The integration of services based on computer vision algorithms into the city diagnostics system is taking place as part of a large-scale Moscow experiment launched by the Moscow City Health Department and the Center for Diagnostics and Telemedicine in February 2020. Its goal is to comprehensively investigate the capabilities to use of innovative computer vision technologies for medical image analysis and subsequent applicability in the healthcare system of Moscow.

The Center for Diagnostics and Telemedicine notes that before accessing ERIS, services must undergo functional testing and calibration. During functional testing the compliance of the AI ​​service with the parameters declared by the developers is assessed.

“The stability of each function is checked many times during testing. Further, according to 11 main criteria, it is analyzed to what extent the AI ​​service meets the declared parameters. Based on the results of functional testing, critical or non-critical remarks are formed. If there are no critical remarks or they can be promptly eliminated, then the service can be implemented into the main, working contour of the ERIS.

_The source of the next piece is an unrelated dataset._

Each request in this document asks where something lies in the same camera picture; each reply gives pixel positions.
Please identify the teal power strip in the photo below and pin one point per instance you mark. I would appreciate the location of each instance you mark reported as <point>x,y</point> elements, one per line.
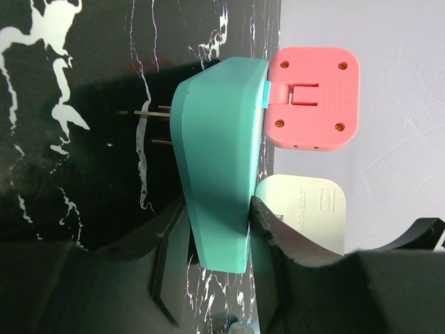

The Care Mentor AI service has successfully passed the listed stages of testing and became the first in X-ray studies, ”says Sergey Morozov, Chief Specialist for Radiological and Instrumental Diagnostics of Moscow, Director of the Diagnostic and Telemedicine Center of the Moscow Health Department.

The Care Mentor AI product was one of the first to enter the "working" stage of the experiment, and another service of the company for detection the volume and severity of lung damage with COVID-19 is at the first stage of the Experiment and is approved to move on to technical integration.